The 2005 Oregon Legislature adopted the goal of universal health care. A 2016 RAND study determined that Oregon could enact a universal single payer health care system with no greater cost than that which Oregonians currently spend on health care through taxes, premiums, and out-of-pocket expenses. In 2017 the Legislature statutorily reaffirmed its goal of universal health care.

Coordinated care organizations were created by the Oregon Legislature in 2012 to better serve the Medicaid population. Coordinated care organizations in the past four years have met certain metrics for Oregon’s Medicaid population, e.g., reducing unnecessary emergency room visits. CCOs have been credited with keeping the growth of medical costs at a level acceptable to the Oregon Health Authority, though greater than the growth of Medicaid expenditures throughout the nation.

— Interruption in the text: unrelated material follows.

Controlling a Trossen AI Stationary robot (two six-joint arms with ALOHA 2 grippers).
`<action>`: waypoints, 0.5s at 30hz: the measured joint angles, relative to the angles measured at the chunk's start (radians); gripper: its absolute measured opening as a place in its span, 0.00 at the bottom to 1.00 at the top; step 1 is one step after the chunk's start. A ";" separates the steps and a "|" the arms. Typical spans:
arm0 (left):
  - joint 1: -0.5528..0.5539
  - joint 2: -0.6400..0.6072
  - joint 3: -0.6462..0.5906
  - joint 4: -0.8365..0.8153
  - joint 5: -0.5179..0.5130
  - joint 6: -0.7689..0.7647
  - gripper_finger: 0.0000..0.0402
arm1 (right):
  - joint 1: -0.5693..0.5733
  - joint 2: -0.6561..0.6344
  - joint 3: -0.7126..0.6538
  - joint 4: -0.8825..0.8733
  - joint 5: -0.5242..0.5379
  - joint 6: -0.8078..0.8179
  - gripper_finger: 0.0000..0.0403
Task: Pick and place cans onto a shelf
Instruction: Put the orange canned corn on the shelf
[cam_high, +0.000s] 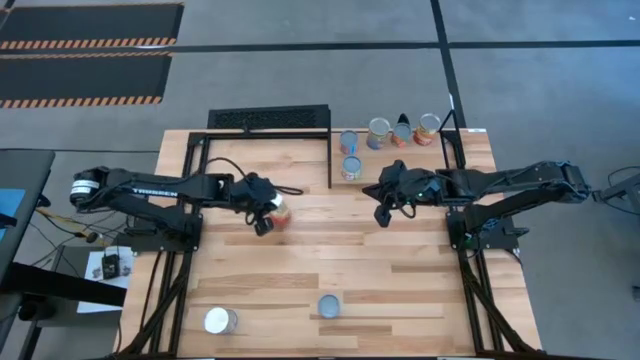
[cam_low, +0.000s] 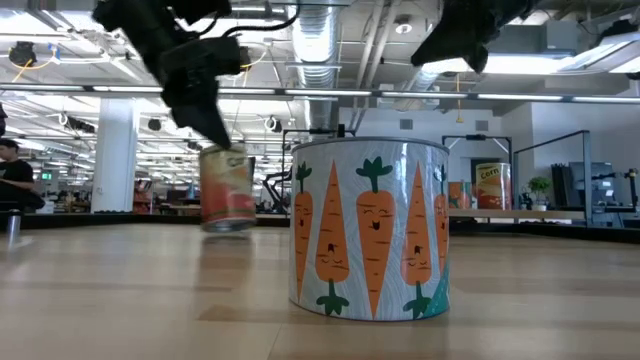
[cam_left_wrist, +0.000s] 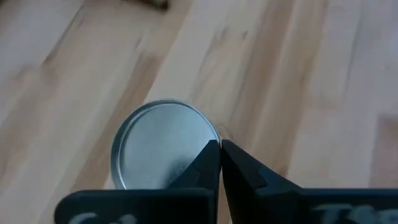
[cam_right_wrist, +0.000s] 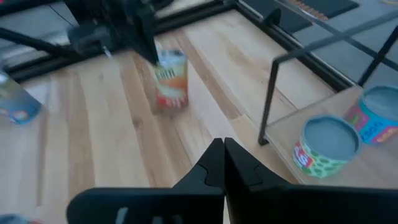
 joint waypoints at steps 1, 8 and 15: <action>-0.010 0.026 0.018 0.021 -0.001 0.000 0.00 | 0.001 -0.013 0.000 0.002 0.000 0.000 0.03; -0.046 0.261 0.195 0.118 -0.007 0.034 0.00 | 0.025 -0.118 0.000 -0.063 0.001 0.015 0.03; -0.047 0.492 0.418 0.117 0.013 0.101 0.00 | 0.033 -0.191 0.000 -0.087 0.004 0.030 0.03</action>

Patients enrolled in coordinated care organizations are generally happy with their care, attributable in large part to their use of recently adopted patient-centered medical homes. For years, these homes have been used across the nation as a model of health care delivery, and have been shown to improve health outcomes. However, it is too early to tell whether coordinated care organization patient-centered medical homes will achieve similar gains.  Given enough time, it is reasonable to expect individual and population health to improve through coordinated care organizations’ continued structural support of patient-centered medical homes, through improved treatment for mental health disorders and through full engagement of public health agencies in addressing social determinants of health.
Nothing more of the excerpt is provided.